The kids wanted a fire after dinner. My habitual “no” rose to my throat and then fell before making any noise. I would have said no, I don’t make good fires, no, you need to get ready for bed, no, we don’t have time, no, I don’t want to deal with the mess, no, no, a thousand times no.

But a lifetime only has room for so many yeses, and I had been filling my opportunities for yes with way too many nos, and what did I have to lose anyway?

Yes, I told them. Luthien got the s’mores ingredients. I hauled out the lighter and newspaper, and built a sorry little leaning firewood tepee in the firepit. Wadded the newspaper, lit it, threw in some tiny sticks. Repeated several times, then several more. Tiny blazes flamed up and died down, but nothing really took for good. Still, we roasted our ‘shmallows and made our s’mores with the heat we did manage to produce. And my anticipated failure surprised me with its adequacy.

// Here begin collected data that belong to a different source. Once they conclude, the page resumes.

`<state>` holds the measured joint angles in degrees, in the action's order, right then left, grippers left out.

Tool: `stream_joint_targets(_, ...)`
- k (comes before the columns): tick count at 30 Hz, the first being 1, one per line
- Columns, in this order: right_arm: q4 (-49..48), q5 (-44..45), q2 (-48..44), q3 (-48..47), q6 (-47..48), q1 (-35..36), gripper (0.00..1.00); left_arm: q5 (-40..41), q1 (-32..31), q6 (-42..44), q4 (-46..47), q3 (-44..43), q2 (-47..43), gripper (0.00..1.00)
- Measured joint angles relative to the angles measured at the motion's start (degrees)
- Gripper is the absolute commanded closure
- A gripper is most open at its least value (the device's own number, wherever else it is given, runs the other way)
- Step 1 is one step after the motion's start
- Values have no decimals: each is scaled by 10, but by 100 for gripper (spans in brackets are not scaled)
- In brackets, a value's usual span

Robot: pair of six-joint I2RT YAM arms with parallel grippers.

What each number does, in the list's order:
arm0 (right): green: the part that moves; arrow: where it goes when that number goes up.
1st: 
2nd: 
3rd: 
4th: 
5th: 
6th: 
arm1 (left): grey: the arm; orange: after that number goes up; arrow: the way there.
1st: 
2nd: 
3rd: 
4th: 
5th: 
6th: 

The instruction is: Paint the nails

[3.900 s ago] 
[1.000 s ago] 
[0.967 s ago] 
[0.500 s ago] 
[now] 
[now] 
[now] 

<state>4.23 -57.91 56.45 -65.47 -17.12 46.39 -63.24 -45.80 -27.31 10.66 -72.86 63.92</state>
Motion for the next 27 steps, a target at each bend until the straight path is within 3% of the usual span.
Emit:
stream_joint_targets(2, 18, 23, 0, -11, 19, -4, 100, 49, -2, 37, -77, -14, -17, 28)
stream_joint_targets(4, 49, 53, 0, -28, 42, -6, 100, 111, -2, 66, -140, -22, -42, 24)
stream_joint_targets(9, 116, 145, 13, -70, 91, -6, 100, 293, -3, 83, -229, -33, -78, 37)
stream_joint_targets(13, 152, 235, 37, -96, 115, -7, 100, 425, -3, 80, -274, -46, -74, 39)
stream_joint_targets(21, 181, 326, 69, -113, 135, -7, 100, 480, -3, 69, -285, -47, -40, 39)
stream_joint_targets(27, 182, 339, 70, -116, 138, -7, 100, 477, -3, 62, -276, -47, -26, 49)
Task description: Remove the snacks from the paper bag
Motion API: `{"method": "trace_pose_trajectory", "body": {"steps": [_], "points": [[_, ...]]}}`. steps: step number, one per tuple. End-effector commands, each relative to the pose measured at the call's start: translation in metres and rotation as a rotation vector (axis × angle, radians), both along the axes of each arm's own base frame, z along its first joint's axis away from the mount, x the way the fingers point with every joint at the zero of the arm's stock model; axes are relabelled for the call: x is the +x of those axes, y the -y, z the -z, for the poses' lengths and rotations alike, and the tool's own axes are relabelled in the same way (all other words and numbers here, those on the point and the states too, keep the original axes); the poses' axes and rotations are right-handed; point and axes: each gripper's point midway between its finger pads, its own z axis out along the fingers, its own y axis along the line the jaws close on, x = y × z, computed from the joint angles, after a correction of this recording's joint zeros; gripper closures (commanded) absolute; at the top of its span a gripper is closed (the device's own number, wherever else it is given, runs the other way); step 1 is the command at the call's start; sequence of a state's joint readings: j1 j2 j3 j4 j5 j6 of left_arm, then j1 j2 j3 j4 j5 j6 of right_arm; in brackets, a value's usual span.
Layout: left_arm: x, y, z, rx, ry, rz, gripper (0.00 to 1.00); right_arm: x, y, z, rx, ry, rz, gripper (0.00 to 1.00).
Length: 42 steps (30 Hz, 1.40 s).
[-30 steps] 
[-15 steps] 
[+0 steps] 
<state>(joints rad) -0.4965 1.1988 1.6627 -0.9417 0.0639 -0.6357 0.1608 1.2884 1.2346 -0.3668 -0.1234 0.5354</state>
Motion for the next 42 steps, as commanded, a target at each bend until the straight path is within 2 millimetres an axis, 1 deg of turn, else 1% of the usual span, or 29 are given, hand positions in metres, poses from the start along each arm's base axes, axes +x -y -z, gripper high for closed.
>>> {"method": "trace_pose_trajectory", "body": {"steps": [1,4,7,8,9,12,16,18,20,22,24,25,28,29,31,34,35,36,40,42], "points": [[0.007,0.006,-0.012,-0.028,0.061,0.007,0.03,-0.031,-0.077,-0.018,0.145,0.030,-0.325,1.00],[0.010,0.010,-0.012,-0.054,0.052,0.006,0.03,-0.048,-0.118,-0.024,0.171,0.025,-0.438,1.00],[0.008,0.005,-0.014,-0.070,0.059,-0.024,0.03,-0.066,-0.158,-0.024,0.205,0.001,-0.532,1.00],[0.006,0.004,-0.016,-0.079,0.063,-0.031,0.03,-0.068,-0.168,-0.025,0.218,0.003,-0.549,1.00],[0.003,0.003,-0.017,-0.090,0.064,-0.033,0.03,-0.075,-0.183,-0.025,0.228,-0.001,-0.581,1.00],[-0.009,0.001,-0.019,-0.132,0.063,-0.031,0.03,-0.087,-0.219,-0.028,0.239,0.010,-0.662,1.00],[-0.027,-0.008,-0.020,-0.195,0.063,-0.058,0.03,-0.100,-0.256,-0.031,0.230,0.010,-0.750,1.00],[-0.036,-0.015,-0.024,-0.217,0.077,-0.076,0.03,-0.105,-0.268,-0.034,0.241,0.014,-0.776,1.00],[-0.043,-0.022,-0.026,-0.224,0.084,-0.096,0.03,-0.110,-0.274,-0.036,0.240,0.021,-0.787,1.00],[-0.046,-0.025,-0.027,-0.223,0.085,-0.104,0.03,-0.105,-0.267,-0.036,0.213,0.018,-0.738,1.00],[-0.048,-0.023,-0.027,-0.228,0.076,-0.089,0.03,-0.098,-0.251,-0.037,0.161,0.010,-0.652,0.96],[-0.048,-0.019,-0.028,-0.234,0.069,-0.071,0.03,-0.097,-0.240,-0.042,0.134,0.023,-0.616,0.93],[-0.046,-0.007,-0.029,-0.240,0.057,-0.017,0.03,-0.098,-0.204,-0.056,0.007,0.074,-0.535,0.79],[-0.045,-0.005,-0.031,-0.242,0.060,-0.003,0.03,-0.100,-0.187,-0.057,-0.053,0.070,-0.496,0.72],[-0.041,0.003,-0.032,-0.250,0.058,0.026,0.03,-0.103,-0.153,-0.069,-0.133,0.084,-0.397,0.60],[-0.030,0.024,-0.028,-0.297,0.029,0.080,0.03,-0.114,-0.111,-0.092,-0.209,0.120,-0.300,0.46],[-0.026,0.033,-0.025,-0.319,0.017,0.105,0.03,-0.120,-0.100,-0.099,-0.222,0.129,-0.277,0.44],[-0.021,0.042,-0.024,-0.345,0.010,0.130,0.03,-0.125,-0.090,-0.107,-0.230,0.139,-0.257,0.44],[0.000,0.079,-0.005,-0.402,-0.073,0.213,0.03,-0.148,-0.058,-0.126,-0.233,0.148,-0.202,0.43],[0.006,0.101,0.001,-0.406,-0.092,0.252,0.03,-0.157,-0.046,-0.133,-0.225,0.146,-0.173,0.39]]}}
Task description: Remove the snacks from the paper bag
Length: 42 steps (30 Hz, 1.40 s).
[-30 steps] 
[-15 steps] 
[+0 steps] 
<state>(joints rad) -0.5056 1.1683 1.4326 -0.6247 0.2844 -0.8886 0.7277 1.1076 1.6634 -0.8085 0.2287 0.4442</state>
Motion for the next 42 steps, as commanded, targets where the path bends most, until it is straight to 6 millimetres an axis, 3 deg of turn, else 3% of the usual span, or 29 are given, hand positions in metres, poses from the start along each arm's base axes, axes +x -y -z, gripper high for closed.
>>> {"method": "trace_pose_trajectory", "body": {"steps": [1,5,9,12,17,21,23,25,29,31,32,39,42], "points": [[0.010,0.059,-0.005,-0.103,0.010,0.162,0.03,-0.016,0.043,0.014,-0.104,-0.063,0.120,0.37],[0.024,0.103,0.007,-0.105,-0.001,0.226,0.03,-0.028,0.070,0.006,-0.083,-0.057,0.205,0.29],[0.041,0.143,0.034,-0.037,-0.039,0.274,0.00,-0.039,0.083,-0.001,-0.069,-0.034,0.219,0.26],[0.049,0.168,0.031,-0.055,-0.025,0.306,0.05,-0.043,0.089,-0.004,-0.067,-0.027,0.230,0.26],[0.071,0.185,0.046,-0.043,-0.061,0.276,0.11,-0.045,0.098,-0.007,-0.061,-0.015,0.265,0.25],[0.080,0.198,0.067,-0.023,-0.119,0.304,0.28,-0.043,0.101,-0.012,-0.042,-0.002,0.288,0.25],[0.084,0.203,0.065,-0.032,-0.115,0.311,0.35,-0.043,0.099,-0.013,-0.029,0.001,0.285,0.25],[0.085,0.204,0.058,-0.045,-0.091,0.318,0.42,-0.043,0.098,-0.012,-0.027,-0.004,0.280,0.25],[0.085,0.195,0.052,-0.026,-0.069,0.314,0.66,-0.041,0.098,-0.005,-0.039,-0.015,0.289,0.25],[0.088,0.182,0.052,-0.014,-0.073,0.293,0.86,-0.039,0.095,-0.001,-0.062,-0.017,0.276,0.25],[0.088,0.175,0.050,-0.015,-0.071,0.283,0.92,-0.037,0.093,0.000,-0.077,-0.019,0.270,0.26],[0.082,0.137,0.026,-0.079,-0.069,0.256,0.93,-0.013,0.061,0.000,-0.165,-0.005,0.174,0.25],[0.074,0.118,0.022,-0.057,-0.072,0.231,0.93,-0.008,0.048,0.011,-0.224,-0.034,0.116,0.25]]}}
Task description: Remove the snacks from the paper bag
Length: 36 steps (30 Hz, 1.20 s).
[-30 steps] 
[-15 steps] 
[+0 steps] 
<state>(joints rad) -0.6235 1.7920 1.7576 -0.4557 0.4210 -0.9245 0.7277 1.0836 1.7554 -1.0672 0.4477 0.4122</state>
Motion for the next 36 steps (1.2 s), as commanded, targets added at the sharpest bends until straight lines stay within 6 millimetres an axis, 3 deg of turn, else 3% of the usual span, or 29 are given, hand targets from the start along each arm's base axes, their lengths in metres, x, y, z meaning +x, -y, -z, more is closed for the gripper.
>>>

Bedtime came. The firepit seemed barely hot, a little smoke puffing here and there. I decided not to throw any water on it because we might want to have a fire the next night, and I didn’t want to soak the unburned wood. My firewood tepee stood unharmed, sheltering the fluttery newspaper ash below it.

Pajamas, toothbrushing, potty, prayers. Kitchen cleanup, dishes. An hour later I opened the back door to toss something in the recycling bin, and a blaze of orange caught my eye.

My “fire” was crackling away, blazing and burning and looking, smelling, sounding for all the world like an actual backyard fire might do if an actual person who knew something about making fires had started one.

The wind had picked up in that hour, and it had done what wind does in combination with fuel and heat. It had breathed on my little backyard offering and transformed it into something larger than my adequacy.

I wonder, what might happen with your heat and fuel if the next time you were asked to start a fire, you said yes instead of no, if you did your best and then let whatever it became sit out in the open air on a starry night? What if the wind picked up? You just never know.

*Of course you should never leave a fire unattended, however pathetic a fire you think it is. I would have put the cover on my fire pit (it’s one of those metal containers with a grate that fits over top), but the tepee was sticking up too high for it to fit. I’d like to say I would have peeked at it again before going to bed, and thankfully that’s what I did.